*Task to complete*
Exact copy, no pictures: output each line below as it stands.

- - -

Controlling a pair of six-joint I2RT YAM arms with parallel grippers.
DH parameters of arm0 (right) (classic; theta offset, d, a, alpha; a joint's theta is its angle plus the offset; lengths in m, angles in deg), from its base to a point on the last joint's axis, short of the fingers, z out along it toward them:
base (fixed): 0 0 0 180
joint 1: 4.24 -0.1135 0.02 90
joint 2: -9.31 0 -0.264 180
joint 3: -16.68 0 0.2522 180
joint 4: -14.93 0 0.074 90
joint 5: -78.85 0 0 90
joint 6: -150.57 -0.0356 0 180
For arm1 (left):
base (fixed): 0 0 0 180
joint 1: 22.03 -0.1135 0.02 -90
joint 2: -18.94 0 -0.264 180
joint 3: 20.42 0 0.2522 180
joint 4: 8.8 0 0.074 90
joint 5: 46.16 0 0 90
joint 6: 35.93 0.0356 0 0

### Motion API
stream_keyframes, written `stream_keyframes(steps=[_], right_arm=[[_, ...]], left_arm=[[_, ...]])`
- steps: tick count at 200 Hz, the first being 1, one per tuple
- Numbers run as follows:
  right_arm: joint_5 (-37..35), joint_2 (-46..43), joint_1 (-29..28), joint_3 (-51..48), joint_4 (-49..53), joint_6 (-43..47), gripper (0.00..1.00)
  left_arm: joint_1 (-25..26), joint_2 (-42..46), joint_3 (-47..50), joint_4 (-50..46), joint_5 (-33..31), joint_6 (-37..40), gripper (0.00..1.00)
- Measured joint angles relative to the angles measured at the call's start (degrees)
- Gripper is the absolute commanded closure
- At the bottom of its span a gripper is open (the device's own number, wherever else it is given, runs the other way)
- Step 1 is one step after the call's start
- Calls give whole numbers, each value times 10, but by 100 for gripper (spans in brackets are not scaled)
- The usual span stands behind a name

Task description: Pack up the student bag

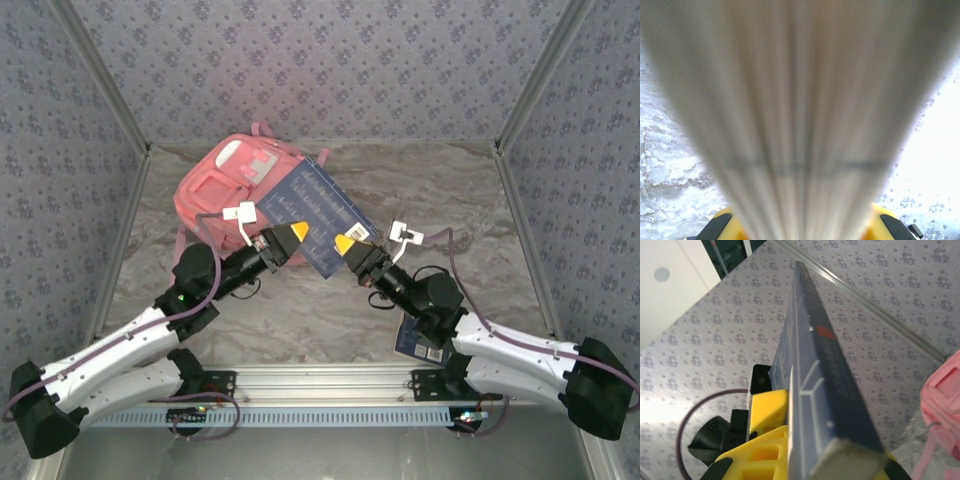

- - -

*Written answer*
Controlling a pair of six-joint I2RT YAM arms with parallel grippers.
DH parameters of arm0 (right) (classic; theta offset, d, a, alpha; a joint's theta is its angle plus the offset; lengths in m, angles in deg), from its base to a point on the last joint's axis, short of the fingers, z out along it toward them:
base (fixed): 0 0 0 180
joint 1: 4.24 -0.1135 0.02 90
joint 2: -9.31 0 -0.264 180
joint 3: -16.68 0 0.2522 180
joint 4: -14.93 0 0.074 90
joint 5: -78.85 0 0 90
joint 6: -150.57 -0.0356 0 180
For arm1 (left):
base (fixed): 0 0 0 180
joint 1: 22.03 -0.1135 0.02 -90
joint 2: -18.94 0 -0.264 180
joint 3: 20.42 0 0.2522 180
joint 4: 8.8 0 0.074 90
joint 5: 46.16 0 0 90
joint 6: 35.93 0.0356 0 0

### Motion API
stream_keyframes, written `stream_keyframes(steps=[_], right_arm=[[_, ...]], left_arm=[[_, ...]])`
- steps: tick count at 200 Hz, the first being 1, one per tuple
- Numbers run as follows:
  right_arm: joint_5 (-37..35), joint_2 (-46..43), joint_1 (-29..28), joint_3 (-51..48), joint_4 (-49..53), joint_6 (-43..47), gripper (0.00..1.00)
  left_arm: joint_1 (-25..26), joint_2 (-42..46), joint_3 (-47..50), joint_4 (-50..46), joint_5 (-33..31), joint_6 (-37..40), gripper (0.00..1.00)
- Measured joint angles relative to the angles measured at the call's start (degrees)
- Gripper is the absolute commanded closure
- At the bottom of its span a gripper is open (the device's own number, wherever else it is given, runs the other way)
- Step 1 is one step after the call's start
- Calls give whole numbers, each value times 10, but by 100 for gripper (spans in brackets are not scaled)
- The usual span stands behind a name

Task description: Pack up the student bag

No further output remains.